-- Work to be completed --
Nothing but an exact repeat of the entries below should appear in your answer.

-- Task material --
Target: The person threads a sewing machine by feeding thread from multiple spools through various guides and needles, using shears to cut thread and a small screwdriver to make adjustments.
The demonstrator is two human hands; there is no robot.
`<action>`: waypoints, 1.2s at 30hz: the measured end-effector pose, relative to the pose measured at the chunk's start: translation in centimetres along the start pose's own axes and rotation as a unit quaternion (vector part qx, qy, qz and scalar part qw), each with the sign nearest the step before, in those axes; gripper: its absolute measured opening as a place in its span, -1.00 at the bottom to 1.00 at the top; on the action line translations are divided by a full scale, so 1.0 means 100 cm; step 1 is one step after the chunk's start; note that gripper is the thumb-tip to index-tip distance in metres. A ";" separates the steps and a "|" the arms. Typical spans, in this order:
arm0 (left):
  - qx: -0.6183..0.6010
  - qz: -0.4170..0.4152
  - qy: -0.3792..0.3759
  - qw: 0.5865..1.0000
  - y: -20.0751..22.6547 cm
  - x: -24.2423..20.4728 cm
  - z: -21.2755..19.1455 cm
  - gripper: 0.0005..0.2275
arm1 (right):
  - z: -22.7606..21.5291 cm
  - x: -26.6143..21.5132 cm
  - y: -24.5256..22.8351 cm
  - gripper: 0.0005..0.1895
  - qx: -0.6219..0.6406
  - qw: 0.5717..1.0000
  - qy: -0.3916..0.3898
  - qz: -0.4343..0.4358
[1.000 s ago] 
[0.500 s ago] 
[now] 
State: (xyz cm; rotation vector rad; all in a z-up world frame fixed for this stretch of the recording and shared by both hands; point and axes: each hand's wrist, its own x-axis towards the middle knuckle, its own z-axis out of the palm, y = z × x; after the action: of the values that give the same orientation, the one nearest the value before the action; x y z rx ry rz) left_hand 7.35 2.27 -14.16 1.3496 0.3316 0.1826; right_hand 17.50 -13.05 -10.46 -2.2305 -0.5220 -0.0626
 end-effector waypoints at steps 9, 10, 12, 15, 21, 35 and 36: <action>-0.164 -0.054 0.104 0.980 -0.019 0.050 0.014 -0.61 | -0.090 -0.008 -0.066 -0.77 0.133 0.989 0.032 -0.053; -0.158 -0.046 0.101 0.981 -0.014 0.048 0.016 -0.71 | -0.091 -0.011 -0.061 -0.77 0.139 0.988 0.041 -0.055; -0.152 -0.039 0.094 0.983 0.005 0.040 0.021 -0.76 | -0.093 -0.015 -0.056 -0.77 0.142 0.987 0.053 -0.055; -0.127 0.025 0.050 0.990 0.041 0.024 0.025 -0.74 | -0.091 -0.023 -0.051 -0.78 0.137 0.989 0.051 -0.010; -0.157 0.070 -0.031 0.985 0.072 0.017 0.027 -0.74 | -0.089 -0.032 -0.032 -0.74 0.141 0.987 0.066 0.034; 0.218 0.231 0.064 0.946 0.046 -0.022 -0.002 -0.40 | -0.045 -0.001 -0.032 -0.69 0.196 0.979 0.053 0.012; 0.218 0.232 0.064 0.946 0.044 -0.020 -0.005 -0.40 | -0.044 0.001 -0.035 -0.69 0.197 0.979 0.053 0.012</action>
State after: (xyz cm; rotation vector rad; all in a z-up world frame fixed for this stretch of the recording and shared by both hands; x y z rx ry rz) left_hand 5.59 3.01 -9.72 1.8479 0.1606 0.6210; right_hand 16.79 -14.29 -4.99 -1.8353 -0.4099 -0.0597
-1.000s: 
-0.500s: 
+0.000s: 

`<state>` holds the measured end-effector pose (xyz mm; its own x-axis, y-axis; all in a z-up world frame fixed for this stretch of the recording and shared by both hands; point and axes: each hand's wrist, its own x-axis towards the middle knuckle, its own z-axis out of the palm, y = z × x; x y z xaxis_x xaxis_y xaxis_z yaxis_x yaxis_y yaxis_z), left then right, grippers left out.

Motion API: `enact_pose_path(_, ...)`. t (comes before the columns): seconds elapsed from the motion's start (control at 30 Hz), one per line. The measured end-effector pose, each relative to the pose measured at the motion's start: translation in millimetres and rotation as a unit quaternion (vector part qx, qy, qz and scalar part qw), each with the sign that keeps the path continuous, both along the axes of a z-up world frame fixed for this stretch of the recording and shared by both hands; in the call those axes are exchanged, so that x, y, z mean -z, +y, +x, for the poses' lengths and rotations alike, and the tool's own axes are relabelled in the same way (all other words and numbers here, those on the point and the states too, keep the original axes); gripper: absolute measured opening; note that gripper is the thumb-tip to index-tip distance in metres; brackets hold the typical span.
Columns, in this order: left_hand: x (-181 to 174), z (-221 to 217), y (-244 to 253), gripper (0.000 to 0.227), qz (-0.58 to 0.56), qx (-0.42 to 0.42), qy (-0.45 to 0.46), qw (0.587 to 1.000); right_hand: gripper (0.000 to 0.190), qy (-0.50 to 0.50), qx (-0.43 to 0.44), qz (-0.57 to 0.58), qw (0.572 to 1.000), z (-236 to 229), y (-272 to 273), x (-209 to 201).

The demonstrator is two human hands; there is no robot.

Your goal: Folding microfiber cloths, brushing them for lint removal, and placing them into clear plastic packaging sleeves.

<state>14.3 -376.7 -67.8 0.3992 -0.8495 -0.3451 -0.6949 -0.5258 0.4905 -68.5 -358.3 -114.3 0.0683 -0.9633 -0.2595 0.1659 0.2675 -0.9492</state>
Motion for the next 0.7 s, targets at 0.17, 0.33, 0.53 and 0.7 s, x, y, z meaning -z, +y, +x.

-- Solved problem --
Target: The person threads a sewing machine by feeding thread from multiple spools through various guides and needles, using shears to cut thread and a small screwdriver to make adjustments.
The demonstrator is two human hands; there is no robot.
`<action>`: waypoints, 1.2s at 30hz: the measured end-effector pose, relative to the pose measured at the chunk's start: translation in centimetres along the start pose's own axes and rotation as a unit quaternion (vector part qx, qy, qz and scalar part qw), each with the sign nearest the step before, in those axes; gripper: its absolute measured opening as a place in its span, -1.00 at the bottom to 1.00 at the top; on the action line translations are divided by a full scale, so 1.0 means 100 cm; step 1 is one step after the chunk's start; note that gripper is the thumb-tip to index-tip distance in metres. A ";" separates the steps and a "|" the arms. Typical spans, in this order:
arm0 (left):
  - qx: -0.6183..0.6010
  - qz: -0.4170..0.4152
  - qy: -0.3792..0.3759
  - qw: 0.5865..1.0000
  - y: -20.0751..22.6547 cm
  - x: -24.2423..20.4728 cm
  - z: -21.2755..19.1455 cm
  - gripper: 0.0005..0.2275
arm1 (right):
  - z: -22.7606..21.5291 cm
  - x: -26.6143..21.5132 cm
  - y: -24.5256..22.8351 cm
  - gripper: 0.0005..0.1895
  - qx: -0.6219..0.6406
  - qw: 0.5717..1.0000
  - qy: -0.3916..0.3898
  - qz: -0.4343..0.4358
[1.000 s ago] 
[0.500 s ago] 
[now] 
State: (xyz cm; rotation vector rad; all in a z-up world frame fixed for this stretch of the recording and shared by both hands; point and axes: each hand's wrist, its own x-axis towards the middle knuckle, its own z-axis out of the palm, y = z × x; after the action: of the values that give the same orientation, the one nearest the value before the action; x y z rx ry rz) left_hand 7.35 2.27 -14.16 1.3496 0.3316 0.1826; right_hand 17.50 -13.05 -10.46 -2.2305 -0.5220 -0.0626
 end-effector waypoints at steps 9, 10, 12, 15, 21, 35 and 36: <action>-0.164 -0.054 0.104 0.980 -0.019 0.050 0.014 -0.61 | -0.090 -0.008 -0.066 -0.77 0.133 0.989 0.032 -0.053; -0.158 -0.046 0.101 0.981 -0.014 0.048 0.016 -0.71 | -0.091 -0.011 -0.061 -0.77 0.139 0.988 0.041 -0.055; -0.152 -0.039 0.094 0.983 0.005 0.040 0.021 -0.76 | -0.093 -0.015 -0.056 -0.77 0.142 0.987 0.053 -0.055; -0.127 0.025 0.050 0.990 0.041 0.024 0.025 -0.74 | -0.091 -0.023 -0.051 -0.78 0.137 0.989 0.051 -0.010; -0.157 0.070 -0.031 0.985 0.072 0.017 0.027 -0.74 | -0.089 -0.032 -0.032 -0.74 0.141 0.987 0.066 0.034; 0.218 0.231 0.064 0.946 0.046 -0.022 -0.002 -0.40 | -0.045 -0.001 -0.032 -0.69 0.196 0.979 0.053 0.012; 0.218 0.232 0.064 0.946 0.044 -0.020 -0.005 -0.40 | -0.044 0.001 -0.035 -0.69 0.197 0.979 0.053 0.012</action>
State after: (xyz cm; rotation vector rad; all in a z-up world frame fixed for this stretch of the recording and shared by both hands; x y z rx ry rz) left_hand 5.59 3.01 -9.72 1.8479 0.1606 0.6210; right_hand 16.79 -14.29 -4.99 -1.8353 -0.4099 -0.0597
-1.000s: 
-0.500s: 
+0.000s: 

`<state>` holds the measured end-effector pose (xyz mm; its own x-axis, y-axis; all in a z-up world frame fixed for this stretch of the recording and shared by both hands; point and axes: each hand's wrist, its own x-axis towards the middle knuckle, its own z-axis out of the palm, y = z × x; x y z xaxis_x xaxis_y xaxis_z yaxis_x yaxis_y yaxis_z), left then right, grippers left out.

Motion API: `enact_pose_path(_, ...)`. t (comes before the columns): seconds elapsed from the motion's start (control at 30 Hz), one per line. The measured end-effector pose, each relative to the pose measured at the motion's start: translation in millimetres and rotation as a unit quaternion (vector part qx, qy, qz and scalar part qw), each with the sign that keeps the path continuous, both along the axes of a z-up world frame fixed for this stretch of the recording and shared by both hands; in the call those axes are exchanged, so that x, y, z mean -z, +y, +x, for the poses' lengths and rotations alike, and the tool's own axes are relabelled in the same way (all other words and numbers here, those on the point and the states too, keep the original axes); gripper: absolute measured opening; note that gripper is the thumb-tip to index-tip distance in metres; brackets hold the typical span.
Columns, in this order: left_hand: x (-181 to 174), z (-221 to 217), y (-244 to 253), gripper (0.000 to 0.227), qz (-0.58 to 0.56), qx (-0.42 to 0.42), qy (-0.45 to 0.46), qw (0.587 to 1.000); right_hand: gripper (0.000 to 0.190), qy (-0.50 to 0.50), qx (-0.43 to 0.44), qz (-0.57 to 0.58), qw (0.572 to 1.000), z (-236 to 229), y (-272 to 273), x (-209 to 201).

The demonstrator is two human hands; there is no robot.

Your goal: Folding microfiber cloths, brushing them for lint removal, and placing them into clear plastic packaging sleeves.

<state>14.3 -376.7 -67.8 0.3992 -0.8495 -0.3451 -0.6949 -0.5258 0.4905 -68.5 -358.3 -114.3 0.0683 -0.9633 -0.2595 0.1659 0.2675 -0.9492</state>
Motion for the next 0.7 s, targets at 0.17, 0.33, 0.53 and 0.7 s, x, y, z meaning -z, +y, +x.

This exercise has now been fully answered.